• [WORK TASK] Please return the lines below verbatim, beginning at the one that has "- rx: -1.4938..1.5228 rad" and stopping after the one that has "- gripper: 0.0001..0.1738", and add no other lines.
==================================================
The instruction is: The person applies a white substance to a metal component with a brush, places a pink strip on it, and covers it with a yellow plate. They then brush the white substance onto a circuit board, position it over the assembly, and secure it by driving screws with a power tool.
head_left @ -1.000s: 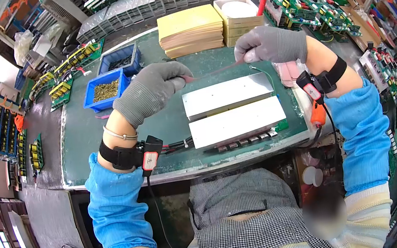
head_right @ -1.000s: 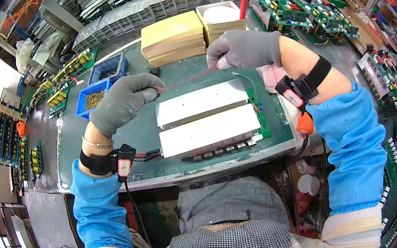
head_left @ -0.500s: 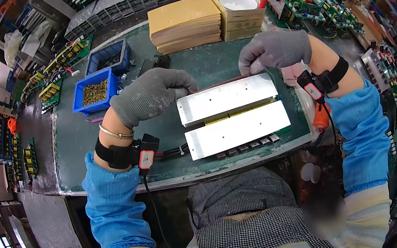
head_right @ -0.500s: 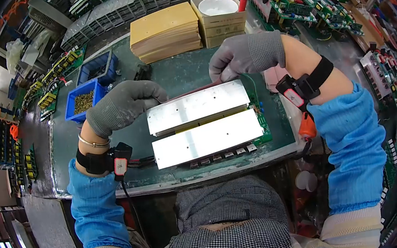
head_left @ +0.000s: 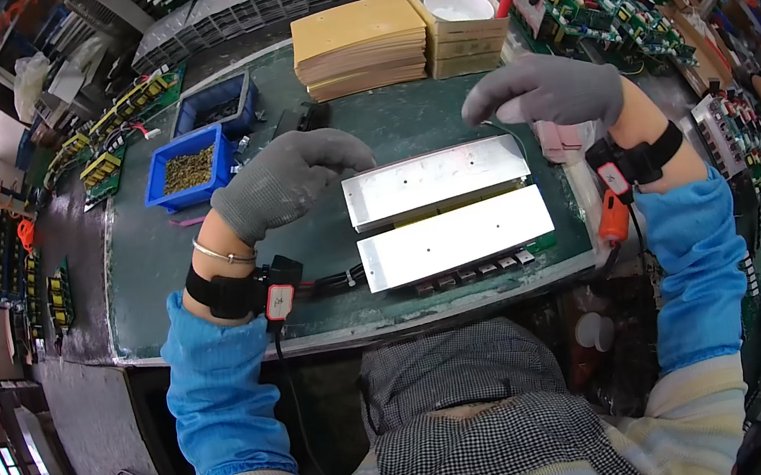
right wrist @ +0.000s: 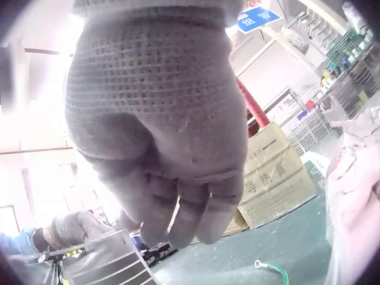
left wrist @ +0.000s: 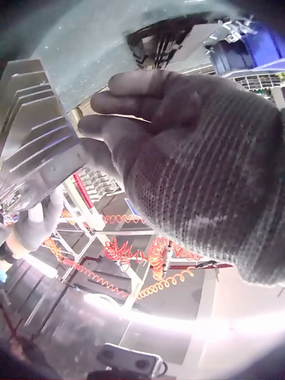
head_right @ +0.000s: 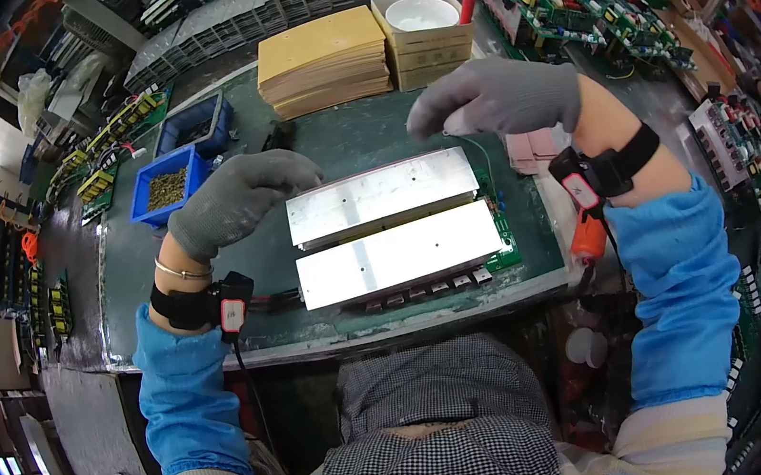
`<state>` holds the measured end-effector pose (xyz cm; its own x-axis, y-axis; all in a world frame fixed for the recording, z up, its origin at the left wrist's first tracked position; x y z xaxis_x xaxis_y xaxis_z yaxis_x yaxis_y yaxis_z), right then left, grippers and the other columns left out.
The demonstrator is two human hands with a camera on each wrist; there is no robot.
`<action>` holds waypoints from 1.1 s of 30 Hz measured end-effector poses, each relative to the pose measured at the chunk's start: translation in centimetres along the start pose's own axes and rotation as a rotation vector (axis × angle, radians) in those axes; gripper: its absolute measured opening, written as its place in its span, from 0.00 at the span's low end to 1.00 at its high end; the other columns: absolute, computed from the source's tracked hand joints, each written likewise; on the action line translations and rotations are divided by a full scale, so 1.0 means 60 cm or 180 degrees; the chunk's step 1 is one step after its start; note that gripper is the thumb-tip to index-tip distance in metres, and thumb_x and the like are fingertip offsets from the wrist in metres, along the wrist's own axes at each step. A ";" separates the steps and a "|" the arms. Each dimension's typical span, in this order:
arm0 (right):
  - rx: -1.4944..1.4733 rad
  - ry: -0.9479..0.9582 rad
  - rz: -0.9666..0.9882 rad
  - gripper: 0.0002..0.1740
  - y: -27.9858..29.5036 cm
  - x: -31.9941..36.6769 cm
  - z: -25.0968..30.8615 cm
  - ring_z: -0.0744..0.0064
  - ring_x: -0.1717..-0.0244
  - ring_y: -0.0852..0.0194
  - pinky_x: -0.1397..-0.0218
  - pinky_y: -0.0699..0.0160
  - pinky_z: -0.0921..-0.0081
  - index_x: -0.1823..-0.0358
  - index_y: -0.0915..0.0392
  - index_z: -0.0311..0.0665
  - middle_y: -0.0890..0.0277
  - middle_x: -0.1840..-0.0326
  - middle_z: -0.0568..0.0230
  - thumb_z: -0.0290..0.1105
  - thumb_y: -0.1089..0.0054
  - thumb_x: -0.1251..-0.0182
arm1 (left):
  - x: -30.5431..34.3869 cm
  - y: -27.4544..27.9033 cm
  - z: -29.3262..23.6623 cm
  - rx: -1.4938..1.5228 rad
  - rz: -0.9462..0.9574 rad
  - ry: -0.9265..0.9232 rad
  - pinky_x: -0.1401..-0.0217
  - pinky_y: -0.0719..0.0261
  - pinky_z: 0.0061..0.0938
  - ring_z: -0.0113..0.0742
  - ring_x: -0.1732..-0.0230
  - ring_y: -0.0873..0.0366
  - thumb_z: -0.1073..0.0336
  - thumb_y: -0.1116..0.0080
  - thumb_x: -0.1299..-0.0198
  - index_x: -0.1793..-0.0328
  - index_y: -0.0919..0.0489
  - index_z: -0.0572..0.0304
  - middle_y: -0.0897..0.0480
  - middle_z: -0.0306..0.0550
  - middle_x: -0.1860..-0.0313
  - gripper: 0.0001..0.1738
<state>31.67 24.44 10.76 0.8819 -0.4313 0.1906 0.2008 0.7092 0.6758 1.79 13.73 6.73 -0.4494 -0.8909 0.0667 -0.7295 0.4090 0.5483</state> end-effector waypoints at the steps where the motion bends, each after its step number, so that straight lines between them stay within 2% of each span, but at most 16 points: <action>1: -0.0388 -0.0092 -0.0213 0.24 -0.003 0.014 0.002 0.65 0.45 0.21 0.38 0.26 0.71 0.39 0.22 0.37 0.20 0.45 0.54 0.28 0.38 0.39 | 0.007 0.001 0.000 0.0065 -0.0081 0.0010 0.37 0.24 0.29 0.36 0.47 0.19 0.76 0.49 0.35 0.45 0.16 0.61 0.14 0.45 0.49 0.15; 2: -0.0778 -0.0185 -0.0430 0.27 -0.005 0.026 0.004 0.63 0.43 0.22 0.36 0.27 0.70 0.36 0.25 0.36 0.22 0.42 0.51 0.28 0.38 0.39 | 0.013 0.001 -0.002 0.0187 -0.0220 0.0084 0.37 0.24 0.29 0.36 0.45 0.21 0.74 0.47 0.35 0.43 0.18 0.63 0.16 0.46 0.48 0.16; 5: -0.0128 -0.0086 -0.0229 0.40 -0.012 0.048 0.019 0.63 0.36 0.29 0.32 0.32 0.68 0.26 0.39 0.33 0.26 0.37 0.55 0.36 0.34 0.38 | 0.031 -0.006 -0.015 0.0650 -0.0486 0.0206 0.35 0.26 0.29 0.36 0.40 0.24 0.67 0.40 0.37 0.36 0.24 0.67 0.20 0.48 0.44 0.23; 7: 0.0507 0.0494 -0.0230 0.46 -0.028 0.051 0.018 0.63 0.35 0.30 0.30 0.34 0.68 0.24 0.43 0.33 0.26 0.37 0.54 0.39 0.30 0.41 | 0.035 -0.021 -0.023 0.1090 -0.0462 0.0172 0.35 0.26 0.29 0.37 0.40 0.24 0.61 0.34 0.39 0.32 0.27 0.68 0.20 0.49 0.44 0.31; 9: -0.0021 0.0107 -0.0219 0.50 -0.052 0.047 0.027 0.63 0.35 0.30 0.30 0.34 0.69 0.23 0.44 0.34 0.27 0.37 0.53 0.41 0.28 0.43 | 0.029 -0.036 -0.021 0.1045 -0.0263 0.0390 0.35 0.26 0.29 0.35 0.41 0.24 0.58 0.30 0.43 0.32 0.28 0.68 0.20 0.49 0.44 0.35; 10: 0.0091 0.0273 -0.0341 0.47 -0.060 0.045 0.027 0.57 0.38 0.25 0.33 0.29 0.67 0.25 0.43 0.32 0.24 0.41 0.49 0.39 0.29 0.42 | 0.026 -0.042 -0.018 0.1023 -0.0169 0.0503 0.36 0.26 0.28 0.35 0.41 0.24 0.56 0.28 0.45 0.32 0.28 0.68 0.20 0.49 0.44 0.38; 13: 0.0127 0.0221 -0.0391 0.46 -0.066 0.044 0.026 0.57 0.39 0.25 0.34 0.29 0.67 0.26 0.42 0.32 0.24 0.40 0.48 0.39 0.29 0.42 | 0.020 -0.048 -0.012 0.0646 -0.0090 0.0561 0.37 0.25 0.28 0.34 0.43 0.23 0.54 0.26 0.47 0.33 0.27 0.68 0.20 0.47 0.44 0.39; 17: -0.0102 0.0102 -0.0427 0.47 -0.071 0.047 0.023 0.58 0.37 0.26 0.33 0.29 0.67 0.25 0.43 0.32 0.24 0.39 0.49 0.39 0.29 0.43 | 0.023 -0.053 -0.008 0.0937 -0.0142 0.0511 0.37 0.24 0.29 0.34 0.44 0.22 0.55 0.26 0.47 0.34 0.26 0.68 0.19 0.47 0.46 0.38; 20: -0.0062 -0.0025 -0.0475 0.48 -0.071 0.051 0.024 0.61 0.35 0.27 0.31 0.31 0.69 0.24 0.43 0.32 0.26 0.38 0.51 0.38 0.29 0.45 | 0.025 -0.055 -0.021 0.0498 -0.0231 0.0533 0.37 0.26 0.31 0.39 0.45 0.20 0.52 0.32 0.45 0.36 0.24 0.68 0.17 0.53 0.47 0.35; 26: 0.0005 0.0016 -0.0530 0.48 -0.069 0.054 0.024 0.60 0.35 0.27 0.31 0.30 0.69 0.25 0.41 0.32 0.24 0.39 0.50 0.40 0.28 0.46 | 0.027 -0.056 -0.020 0.0656 -0.0219 0.0471 0.38 0.25 0.31 0.39 0.45 0.20 0.51 0.31 0.44 0.36 0.24 0.68 0.17 0.52 0.47 0.35; 29: -0.0012 0.0040 -0.0545 0.48 -0.072 0.054 0.020 0.59 0.35 0.26 0.31 0.30 0.69 0.25 0.41 0.32 0.24 0.38 0.50 0.40 0.28 0.45 | 0.025 -0.055 -0.016 0.0735 -0.0199 0.0650 0.38 0.24 0.30 0.36 0.44 0.22 0.51 0.26 0.47 0.35 0.25 0.70 0.19 0.48 0.45 0.38; 33: -0.0029 0.0032 -0.0540 0.47 -0.073 0.054 0.020 0.60 0.35 0.26 0.31 0.31 0.69 0.25 0.41 0.33 0.24 0.37 0.51 0.39 0.30 0.44 | 0.031 -0.058 -0.018 0.0966 -0.0185 0.0609 0.37 0.24 0.30 0.35 0.43 0.22 0.52 0.27 0.45 0.35 0.25 0.70 0.19 0.48 0.45 0.38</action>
<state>33.12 19.29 9.26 0.8392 -0.5397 0.0672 0.3509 0.6318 0.6912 4.06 10.40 5.86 -0.3189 -0.9235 0.2131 -0.8838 0.3709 0.2851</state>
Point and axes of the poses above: each hand's wrist, its own x-axis away from the middle knuckle, its own y-axis out of the back of the hand, z = x × y, the point moved 2 cm from there along -x, towards the middle knuckle
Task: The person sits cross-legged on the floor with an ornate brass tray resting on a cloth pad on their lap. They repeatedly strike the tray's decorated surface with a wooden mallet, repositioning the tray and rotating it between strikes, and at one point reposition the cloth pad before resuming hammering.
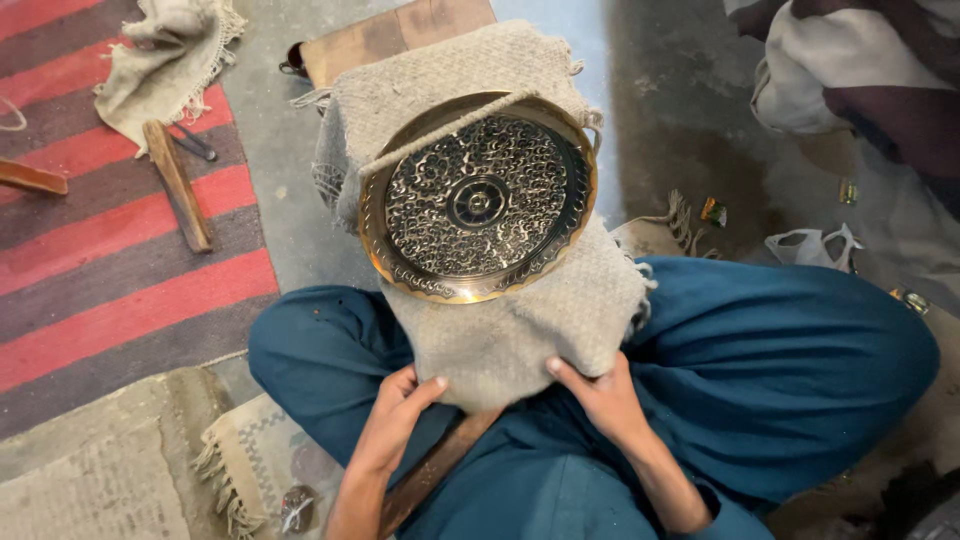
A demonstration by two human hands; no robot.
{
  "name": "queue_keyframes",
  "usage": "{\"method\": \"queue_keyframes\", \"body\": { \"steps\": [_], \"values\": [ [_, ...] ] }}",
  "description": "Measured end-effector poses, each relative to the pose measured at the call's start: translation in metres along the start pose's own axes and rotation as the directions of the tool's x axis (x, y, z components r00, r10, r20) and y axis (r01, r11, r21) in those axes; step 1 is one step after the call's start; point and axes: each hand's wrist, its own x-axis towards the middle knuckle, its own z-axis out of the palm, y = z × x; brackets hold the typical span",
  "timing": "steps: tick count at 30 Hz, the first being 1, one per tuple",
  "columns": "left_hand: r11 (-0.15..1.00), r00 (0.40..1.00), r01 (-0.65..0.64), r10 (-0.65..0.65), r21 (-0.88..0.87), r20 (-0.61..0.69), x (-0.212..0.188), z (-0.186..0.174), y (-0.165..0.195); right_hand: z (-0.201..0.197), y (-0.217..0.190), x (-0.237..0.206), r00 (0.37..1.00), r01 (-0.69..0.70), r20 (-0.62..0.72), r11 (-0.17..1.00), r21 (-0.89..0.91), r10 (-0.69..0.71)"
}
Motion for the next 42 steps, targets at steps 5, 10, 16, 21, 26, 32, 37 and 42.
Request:
{"method": "queue_keyframes", "body": {
  "steps": [5,10,16,21,26,32,37,42],
  "values": [
    [0.890,0.992,-0.087,0.119,-0.447,0.043,-0.013,-0.002,0.027,-0.009,-0.054,0.032,0.967,-0.236,-0.001,0.901,-0.365,0.253],
    [0.684,0.868,-0.277,0.479,-0.675,0.128,0.008,0.030,0.081,-0.013,-0.114,0.105,0.990,0.121,0.085,0.991,-0.063,-0.115],
    [0.742,0.845,-0.473,0.535,0.475,0.005,0.010,0.075,0.097,-0.019,-0.140,0.114,0.931,0.326,0.219,0.936,-0.136,-0.292],
    [0.207,0.597,-0.591,0.763,0.780,0.249,0.031,0.087,0.093,-0.025,-0.117,0.096,0.975,0.206,0.151,0.918,-0.338,-0.163],
    [-0.025,0.560,-0.569,0.720,0.822,0.410,0.051,0.089,0.093,-0.017,-0.100,0.088,0.902,0.430,0.221,0.807,-0.405,-0.369],
    [-0.150,0.484,-0.598,0.716,0.787,0.504,0.056,0.085,0.094,-0.001,-0.090,0.079,0.850,0.515,0.193,0.698,-0.497,-0.490],
    [-0.298,0.515,-0.527,0.633,0.796,0.578,0.060,0.082,0.097,-0.004,-0.092,0.079,0.841,0.528,0.226,0.656,-0.540,-0.491],
    [-0.413,0.496,-0.494,0.589,0.765,0.638,0.063,0.079,0.098,-0.003,-0.093,0.077,0.845,0.522,0.231,0.652,-0.550,-0.482]
  ]
}}
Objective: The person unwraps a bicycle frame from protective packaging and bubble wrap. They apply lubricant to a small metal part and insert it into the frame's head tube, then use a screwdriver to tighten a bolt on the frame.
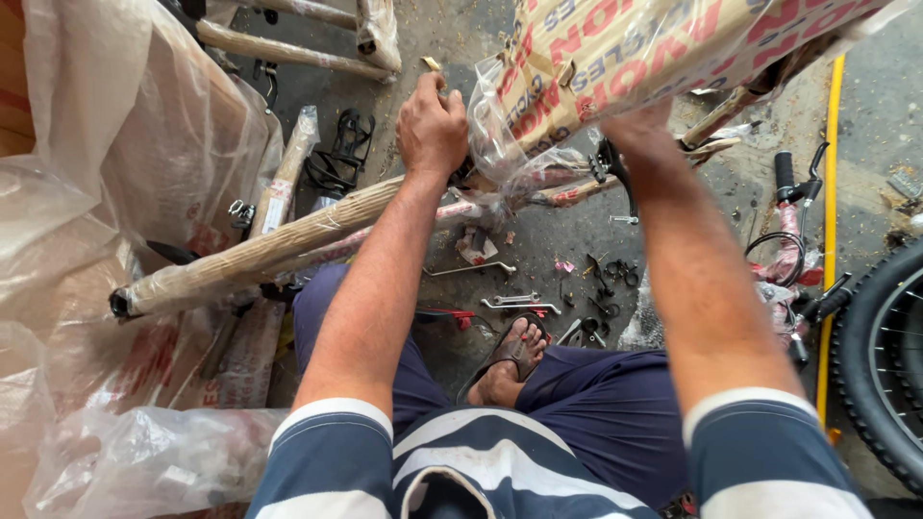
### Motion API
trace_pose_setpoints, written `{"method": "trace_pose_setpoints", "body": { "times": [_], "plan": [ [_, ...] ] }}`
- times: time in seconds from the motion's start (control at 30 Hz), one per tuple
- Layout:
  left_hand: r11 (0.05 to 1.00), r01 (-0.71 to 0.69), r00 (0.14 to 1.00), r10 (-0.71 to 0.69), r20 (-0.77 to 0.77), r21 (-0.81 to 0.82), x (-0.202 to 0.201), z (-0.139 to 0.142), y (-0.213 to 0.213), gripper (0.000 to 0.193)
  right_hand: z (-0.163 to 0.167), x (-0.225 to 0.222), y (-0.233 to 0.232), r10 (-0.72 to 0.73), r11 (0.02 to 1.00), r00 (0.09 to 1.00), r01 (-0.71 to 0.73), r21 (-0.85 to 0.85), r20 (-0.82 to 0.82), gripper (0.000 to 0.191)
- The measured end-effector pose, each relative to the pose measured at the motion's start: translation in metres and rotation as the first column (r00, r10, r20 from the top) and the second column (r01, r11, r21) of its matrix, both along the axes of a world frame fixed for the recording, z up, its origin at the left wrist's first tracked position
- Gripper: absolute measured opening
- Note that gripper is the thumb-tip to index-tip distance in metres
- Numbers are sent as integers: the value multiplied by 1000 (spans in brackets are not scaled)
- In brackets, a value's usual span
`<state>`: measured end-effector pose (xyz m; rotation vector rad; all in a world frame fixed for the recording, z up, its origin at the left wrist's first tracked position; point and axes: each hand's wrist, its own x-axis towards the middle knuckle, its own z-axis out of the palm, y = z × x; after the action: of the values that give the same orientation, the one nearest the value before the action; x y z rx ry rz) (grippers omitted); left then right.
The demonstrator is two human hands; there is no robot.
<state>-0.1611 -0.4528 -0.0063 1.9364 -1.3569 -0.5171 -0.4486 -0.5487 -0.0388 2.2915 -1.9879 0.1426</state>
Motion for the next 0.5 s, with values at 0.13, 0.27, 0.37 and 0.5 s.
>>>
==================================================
• [SOLVED PROBLEM]
  - rx: -1.4938..1.5228 rad
  - rz: -0.9462..0.9574 rad
  - ry: -0.9265..0.9232 rad
  - pinky_x: -0.1401..-0.0217
  - pinky_y: -0.0719..0.0261
  - pinky_z: 0.0061..0.0938
  - ring_z: -0.0113..0.0742
  - ring_x: -0.1732..-0.0230
  - ring_y: -0.0873..0.0366
  - thumb_z: -0.1073..0.0336
  - thumb_y: -0.1116..0.0080
  - thumb_x: -0.1299..-0.0198
  - index_x: -0.1793..-0.0328
  - index_y: -0.0919..0.0489
  - index_z: -0.0572..0.0304
  - middle_y: -0.0897..0.0480
  - middle_z: -0.0306..0.0550
  - middle_x: -0.1860..-0.0313
  - gripper: 0.0001..0.1738

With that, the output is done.